Meghann Shaughnessy (born April 13, 1979 in Richmond, Virginia) is an American former professional tennis player. She achieved a career-high singles ranking of world No. 11 in 2001 and won six titles on the Women's Tennis Association (WTA) Tour. Her best doubles ranking was world No. 4, and she won 17 WTA Tour doubles titles, including the WTA Championships in 2004. She is best known for her serve, which was one of the most powerful on tour, and has produced as many as 22 aces in a match.
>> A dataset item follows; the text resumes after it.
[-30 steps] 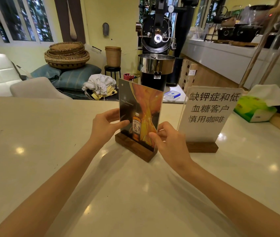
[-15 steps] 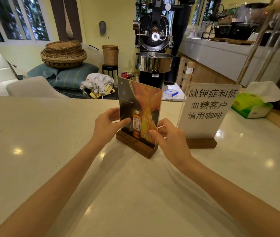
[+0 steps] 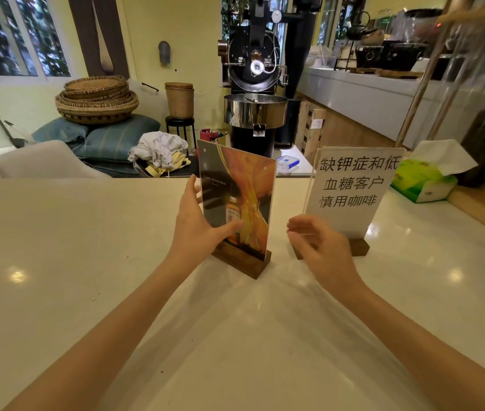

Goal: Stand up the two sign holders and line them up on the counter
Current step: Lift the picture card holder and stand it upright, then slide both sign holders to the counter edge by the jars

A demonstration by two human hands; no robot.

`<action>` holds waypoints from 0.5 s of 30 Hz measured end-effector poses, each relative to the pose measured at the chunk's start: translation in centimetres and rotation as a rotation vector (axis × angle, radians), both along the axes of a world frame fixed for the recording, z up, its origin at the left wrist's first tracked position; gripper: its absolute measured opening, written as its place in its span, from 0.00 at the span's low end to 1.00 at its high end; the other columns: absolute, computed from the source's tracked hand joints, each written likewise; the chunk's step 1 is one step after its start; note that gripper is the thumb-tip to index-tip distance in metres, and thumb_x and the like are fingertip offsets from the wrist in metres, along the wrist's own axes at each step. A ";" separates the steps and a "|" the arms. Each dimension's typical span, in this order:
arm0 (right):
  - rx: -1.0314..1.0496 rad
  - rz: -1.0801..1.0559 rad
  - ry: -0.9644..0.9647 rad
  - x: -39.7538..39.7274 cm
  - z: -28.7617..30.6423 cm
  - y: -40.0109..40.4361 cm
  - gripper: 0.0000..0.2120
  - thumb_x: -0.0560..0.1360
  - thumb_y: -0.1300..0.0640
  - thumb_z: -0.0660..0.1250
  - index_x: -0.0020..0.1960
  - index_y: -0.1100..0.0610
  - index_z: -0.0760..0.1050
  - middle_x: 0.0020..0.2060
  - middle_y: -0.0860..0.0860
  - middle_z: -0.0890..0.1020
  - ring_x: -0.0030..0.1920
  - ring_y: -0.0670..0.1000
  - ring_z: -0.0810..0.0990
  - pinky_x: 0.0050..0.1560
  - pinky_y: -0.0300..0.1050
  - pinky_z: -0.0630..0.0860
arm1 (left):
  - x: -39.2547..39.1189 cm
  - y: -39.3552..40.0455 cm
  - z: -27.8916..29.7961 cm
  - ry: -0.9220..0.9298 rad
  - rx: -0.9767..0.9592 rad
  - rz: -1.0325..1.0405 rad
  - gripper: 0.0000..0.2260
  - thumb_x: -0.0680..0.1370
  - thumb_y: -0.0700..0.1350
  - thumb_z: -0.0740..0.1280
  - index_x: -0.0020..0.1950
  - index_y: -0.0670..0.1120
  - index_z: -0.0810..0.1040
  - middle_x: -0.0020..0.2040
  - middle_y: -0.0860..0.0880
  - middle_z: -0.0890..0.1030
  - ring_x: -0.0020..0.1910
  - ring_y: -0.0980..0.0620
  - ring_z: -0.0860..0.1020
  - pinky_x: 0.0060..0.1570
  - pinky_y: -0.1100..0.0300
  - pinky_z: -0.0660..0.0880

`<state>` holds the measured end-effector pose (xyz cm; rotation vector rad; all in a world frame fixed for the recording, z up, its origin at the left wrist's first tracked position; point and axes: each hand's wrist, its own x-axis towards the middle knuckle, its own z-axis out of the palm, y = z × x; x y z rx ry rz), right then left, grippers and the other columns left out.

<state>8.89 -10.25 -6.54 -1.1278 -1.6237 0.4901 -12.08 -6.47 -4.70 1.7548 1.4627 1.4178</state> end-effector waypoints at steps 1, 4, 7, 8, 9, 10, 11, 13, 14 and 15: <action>0.027 -0.074 0.056 0.9 -0.3 -0.1 0.08 0.71 0.60 0.68 0.48 0.50 0.75 0.42 0.47 0.80 0.45 0.44 0.80 0.43 0.28 0.75 | 0.0 0.0 -0.3 -0.004 -0.017 0.000 0.51 0.59 0.53 0.77 0.72 0.53 0.48 0.72 0.47 0.63 0.69 0.49 0.64 0.67 0.50 0.65; 0.040 -0.348 0.240 4.1 -0.8 0.2 0.09 0.70 0.61 0.69 0.48 0.53 0.73 0.45 0.51 0.79 0.44 0.48 0.79 0.39 0.28 0.74 | -0.1 0.1 -1.1 -0.001 -0.059 -0.004 0.53 0.59 0.53 0.77 0.72 0.53 0.45 0.73 0.45 0.60 0.70 0.47 0.63 0.68 0.46 0.64; -0.001 -0.563 0.354 7.0 -0.6 1.5 0.17 0.70 0.61 0.69 0.56 0.54 0.68 0.53 0.53 0.77 0.50 0.51 0.77 0.44 0.33 0.73 | -0.2 0.3 -1.9 0.025 -0.076 -0.013 0.52 0.59 0.52 0.77 0.72 0.52 0.47 0.72 0.44 0.61 0.68 0.47 0.65 0.66 0.49 0.66; -0.029 -0.585 0.369 7.7 -0.5 1.9 0.21 0.69 0.61 0.69 0.59 0.54 0.67 0.56 0.53 0.75 0.53 0.50 0.76 0.48 0.37 0.73 | -0.3 0.4 -2.1 0.032 -0.073 -0.015 0.51 0.59 0.53 0.77 0.72 0.53 0.47 0.71 0.44 0.61 0.68 0.48 0.65 0.66 0.49 0.66; -0.070 -0.578 0.363 8.3 -0.4 2.3 0.23 0.69 0.61 0.70 0.61 0.55 0.66 0.58 0.53 0.74 0.55 0.50 0.74 0.51 0.39 0.73 | -0.4 0.5 -2.2 0.037 -0.068 -0.019 0.51 0.59 0.53 0.77 0.72 0.53 0.48 0.71 0.45 0.61 0.68 0.48 0.65 0.66 0.49 0.67; -0.121 -0.541 0.352 8.8 -0.4 2.7 0.25 0.69 0.61 0.70 0.62 0.55 0.65 0.59 0.52 0.73 0.56 0.50 0.73 0.53 0.42 0.72 | -0.5 0.6 -2.3 0.045 -0.064 -0.025 0.50 0.59 0.53 0.77 0.72 0.53 0.49 0.71 0.45 0.62 0.67 0.48 0.65 0.66 0.49 0.67; -0.175 -0.476 0.353 9.2 -0.4 2.9 0.25 0.69 0.61 0.70 0.63 0.55 0.65 0.59 0.51 0.73 0.57 0.50 0.72 0.54 0.43 0.72 | -0.6 0.7 -2.3 0.053 -0.063 -0.029 0.50 0.59 0.54 0.77 0.72 0.53 0.49 0.71 0.45 0.62 0.67 0.48 0.65 0.65 0.49 0.67; -0.267 -0.319 0.392 9.8 -0.2 3.4 0.23 0.69 0.61 0.70 0.61 0.53 0.67 0.58 0.50 0.75 0.57 0.49 0.74 0.53 0.43 0.72 | -0.5 0.8 -2.3 0.067 -0.064 -0.038 0.50 0.59 0.54 0.77 0.71 0.53 0.49 0.71 0.45 0.64 0.67 0.48 0.66 0.65 0.49 0.68; -0.299 -0.256 0.404 10.1 -0.1 3.5 0.22 0.68 0.60 0.70 0.60 0.53 0.69 0.57 0.49 0.76 0.56 0.49 0.74 0.52 0.42 0.72 | -0.5 0.8 -2.3 0.068 -0.064 -0.044 0.49 0.59 0.54 0.77 0.71 0.53 0.50 0.70 0.46 0.65 0.66 0.48 0.67 0.65 0.47 0.69; -0.318 -0.209 0.402 10.3 0.0 3.6 0.21 0.68 0.60 0.70 0.59 0.53 0.70 0.56 0.48 0.77 0.56 0.49 0.75 0.51 0.41 0.72 | -0.4 0.8 -2.3 0.066 -0.063 -0.051 0.48 0.59 0.53 0.77 0.71 0.53 0.51 0.70 0.46 0.66 0.66 0.49 0.67 0.64 0.46 0.69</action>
Shaughnessy was coached and managed by Rafael Font de Mora for most of her career. She is the niece of Dan Shaughnessy, a Boston Globe sports columnist.

Career
Shaughnessy made her debut on the WTA Tour in 1996 in Budapest and broke into the top 100 in 1998. In 2000, she won her first WTA singles title in Shanghai, defeating Iroda Tulyaganova in the final, and breaking into the top 50. In her breakout year of 2001, she achieved a career-high singles ranking of No. 11, won the second singles title of her career in Quebec City, and reached the finals of Hamburg and her home tournament in Scottsdale, Arizona. She also recorded wins over world number five Conchita Martínez, world No. 4 Monica Seles, and world number two Venus Williams.
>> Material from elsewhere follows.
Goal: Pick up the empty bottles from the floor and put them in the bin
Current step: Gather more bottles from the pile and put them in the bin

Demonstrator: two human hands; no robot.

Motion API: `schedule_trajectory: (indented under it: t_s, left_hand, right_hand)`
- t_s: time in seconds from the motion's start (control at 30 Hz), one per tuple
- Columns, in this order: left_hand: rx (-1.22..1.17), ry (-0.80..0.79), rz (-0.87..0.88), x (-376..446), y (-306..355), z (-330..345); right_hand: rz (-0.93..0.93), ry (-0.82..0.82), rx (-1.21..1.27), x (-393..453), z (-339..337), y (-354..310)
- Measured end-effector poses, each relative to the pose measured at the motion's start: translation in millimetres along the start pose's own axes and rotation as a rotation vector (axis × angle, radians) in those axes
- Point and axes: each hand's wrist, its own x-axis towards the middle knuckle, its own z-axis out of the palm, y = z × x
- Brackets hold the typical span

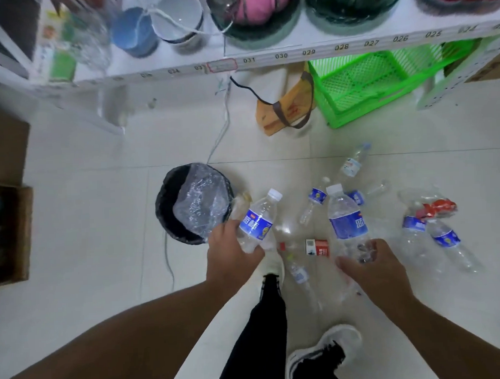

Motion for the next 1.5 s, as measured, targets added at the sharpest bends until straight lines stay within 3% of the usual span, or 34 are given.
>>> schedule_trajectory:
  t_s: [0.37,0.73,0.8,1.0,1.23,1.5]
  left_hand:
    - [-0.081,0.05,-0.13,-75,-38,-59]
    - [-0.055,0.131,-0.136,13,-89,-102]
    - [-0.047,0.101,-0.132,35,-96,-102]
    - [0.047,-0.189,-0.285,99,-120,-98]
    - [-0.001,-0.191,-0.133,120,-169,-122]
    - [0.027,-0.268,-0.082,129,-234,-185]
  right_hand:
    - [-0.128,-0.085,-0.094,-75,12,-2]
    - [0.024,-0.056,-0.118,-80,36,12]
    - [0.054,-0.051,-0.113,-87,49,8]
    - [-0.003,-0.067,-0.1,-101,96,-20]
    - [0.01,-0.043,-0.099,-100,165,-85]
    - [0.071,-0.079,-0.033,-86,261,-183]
In 2002, Shaughnessy began the season by reaching the final of Sydney, and recaptured her career-high No. 11 ranking. She also reached the quarterfinals or better of four other tournaments that year, with wins over top five players Jelena Dokić and Serena Williams. In 2003, Shaughnessy had another strong year, finishing the season in the top 20 for the second time in her career. She captured her third career singles title in Canberra and also had strong Grand Slam results. She defeated Nuria Llagostera Vives, Ľudmila Cervanová, Klára Koukalová and Elena Bovina to reach her first Grand Slam quarterfinal at the Australian Open, and she reached the round of 16 at the US Open. Shaughnessy also scored an upset over world No. 2 Venus Williams, in the round of 16 of the NASDAQ-100 Open in Miami. In 2004, she produced sub-par results, finishing just inside of the top 40, with only one top five win, over Anastasia Myskina in Dubai. However, she obtained the best doubles results of her career, winning seven tournaments with partner Nadia Petrova, including the WTA Tour Championships in Los Angeles.

In 2005, Shaughnessy struggled with injuries and consistency. Her year began with a right leg injury, which forced her to withdraw from the Australian Open doubles competition, and from a tournament in Hyderabad, India. However, she showed signs of recovery in February, reaching the final of Memphis, defeating Nicole Vaidišová in the semifinals. The match featured Shaughnessy serving 22 aces in a 7–6, 7–6 win. After Memphis, Shaughnessy struggled with back injuries for the duration of the spring, not reaching another semifinal until June at the Ordina Open in 's-Hertogenbosch, Netherlands.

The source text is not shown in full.